Today is the first day that chain restaurants and other retail food establishments nationwide are required by federal law to display calorie information on menus and make other nutritional facts available upon request. The Food and Drug Administration’s new rule includes movie theaters, vending machines, convenience stores like 7-Eleven—any food service chain with 20 or more outlets.

Here are a few key facts about the nutrition labeling rule.

  1. This regulation was many years in the making. But it has hit delay after delay as a number of businesses, including convenience stores and pizza chains, fought it. The FDA extended the rule’s compliance date multiple times. “Over the past year we’ve worked hard to make sure this new rule can be implemented in a way where the information will be maximally beneficial to consumers and the new requirements will be minimally burdensome to restaurants and retail establishments,” FDA Commissioner Scott Gottlieb wrote on the agency’s blog.
  2. It’s part of Obamacare. But it’s slipped through the Trump administration’s attacks on the Affordable Care Act and other anti-regulation measures. “I do not see these nutrition issues as a right-versus-left issue,” Gottlieb told Politico.
  3. Some places have already been displaying nutrition information for more than a decade. New York City first implemented a menu labeling policy in 2006, followed by several other cities and states. Chains including Starbucks, Dunkin’ Donuts, and McDonald’s have already institutionalized their menu labeling nationwide.

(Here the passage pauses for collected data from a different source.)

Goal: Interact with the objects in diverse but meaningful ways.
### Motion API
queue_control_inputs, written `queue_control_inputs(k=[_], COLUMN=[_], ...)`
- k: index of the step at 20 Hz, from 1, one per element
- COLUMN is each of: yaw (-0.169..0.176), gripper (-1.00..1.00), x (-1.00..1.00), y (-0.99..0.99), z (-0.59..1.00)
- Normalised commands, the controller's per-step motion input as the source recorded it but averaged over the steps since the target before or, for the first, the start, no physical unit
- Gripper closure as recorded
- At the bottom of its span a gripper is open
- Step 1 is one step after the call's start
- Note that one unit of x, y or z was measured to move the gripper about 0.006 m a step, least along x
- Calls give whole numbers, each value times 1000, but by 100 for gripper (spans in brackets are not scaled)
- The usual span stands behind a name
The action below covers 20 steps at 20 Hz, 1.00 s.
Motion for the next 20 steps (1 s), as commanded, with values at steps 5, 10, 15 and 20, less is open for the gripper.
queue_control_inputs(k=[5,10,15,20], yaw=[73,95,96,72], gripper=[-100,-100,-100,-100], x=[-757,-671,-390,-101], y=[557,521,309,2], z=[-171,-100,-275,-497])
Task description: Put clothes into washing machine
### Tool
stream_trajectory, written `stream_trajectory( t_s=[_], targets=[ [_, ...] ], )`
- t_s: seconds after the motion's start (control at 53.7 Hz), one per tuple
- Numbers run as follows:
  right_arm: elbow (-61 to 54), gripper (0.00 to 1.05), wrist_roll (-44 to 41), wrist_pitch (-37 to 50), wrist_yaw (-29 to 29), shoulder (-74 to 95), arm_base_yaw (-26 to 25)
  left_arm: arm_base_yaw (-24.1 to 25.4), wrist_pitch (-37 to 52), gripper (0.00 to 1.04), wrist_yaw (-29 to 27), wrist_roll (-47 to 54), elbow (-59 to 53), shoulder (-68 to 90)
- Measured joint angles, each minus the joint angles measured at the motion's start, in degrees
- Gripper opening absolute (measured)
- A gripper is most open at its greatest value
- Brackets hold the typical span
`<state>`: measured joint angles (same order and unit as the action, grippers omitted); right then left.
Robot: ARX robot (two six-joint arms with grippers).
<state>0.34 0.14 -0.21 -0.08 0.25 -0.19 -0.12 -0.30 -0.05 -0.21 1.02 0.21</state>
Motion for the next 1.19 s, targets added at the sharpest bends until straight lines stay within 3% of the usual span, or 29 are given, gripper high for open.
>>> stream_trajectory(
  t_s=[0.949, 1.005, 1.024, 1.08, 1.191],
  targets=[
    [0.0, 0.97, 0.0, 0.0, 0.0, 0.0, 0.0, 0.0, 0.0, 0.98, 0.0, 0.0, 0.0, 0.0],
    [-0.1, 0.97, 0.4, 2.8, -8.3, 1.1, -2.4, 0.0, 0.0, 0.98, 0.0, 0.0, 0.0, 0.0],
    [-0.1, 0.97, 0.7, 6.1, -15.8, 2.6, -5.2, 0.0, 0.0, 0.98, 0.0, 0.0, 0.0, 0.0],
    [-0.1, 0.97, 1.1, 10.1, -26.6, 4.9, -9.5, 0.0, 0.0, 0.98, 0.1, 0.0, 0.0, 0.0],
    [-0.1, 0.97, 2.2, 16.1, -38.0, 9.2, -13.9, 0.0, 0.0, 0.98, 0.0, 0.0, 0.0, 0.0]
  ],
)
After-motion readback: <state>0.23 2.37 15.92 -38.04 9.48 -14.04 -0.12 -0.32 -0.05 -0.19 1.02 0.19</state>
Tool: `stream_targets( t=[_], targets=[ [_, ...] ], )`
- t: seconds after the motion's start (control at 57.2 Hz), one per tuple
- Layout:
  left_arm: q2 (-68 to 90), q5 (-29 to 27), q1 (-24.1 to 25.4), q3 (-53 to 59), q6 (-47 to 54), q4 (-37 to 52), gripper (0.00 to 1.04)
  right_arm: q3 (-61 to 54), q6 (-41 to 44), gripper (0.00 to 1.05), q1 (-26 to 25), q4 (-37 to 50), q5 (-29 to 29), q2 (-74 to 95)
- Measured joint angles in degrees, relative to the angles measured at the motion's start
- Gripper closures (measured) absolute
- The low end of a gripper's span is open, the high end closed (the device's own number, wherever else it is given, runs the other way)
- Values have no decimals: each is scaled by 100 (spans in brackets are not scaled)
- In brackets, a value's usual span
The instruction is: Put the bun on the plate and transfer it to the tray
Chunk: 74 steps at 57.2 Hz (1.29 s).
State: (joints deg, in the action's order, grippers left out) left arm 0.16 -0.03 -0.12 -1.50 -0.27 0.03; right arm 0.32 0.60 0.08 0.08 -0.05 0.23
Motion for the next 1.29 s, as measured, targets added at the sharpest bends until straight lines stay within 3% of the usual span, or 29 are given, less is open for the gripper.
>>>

  4. Though there’s more research to be done, some studies have found that menu labeling reduces consumers’ calorie intake. Based on data culled from 28 studies, a Cochrane review concluded that menu labeling helped people to consume roughly 50 fewer calories.
  5. Displaying nutrition information on menus could make consumers healthier even if it doesn’t affect how they order because the restaurants themselves may lower the calorie content of the food they offer. One study found that at five fast-food chains subject to menu labeling, healthier options increased from 13 percent to 20 percent between 2005 and 2011.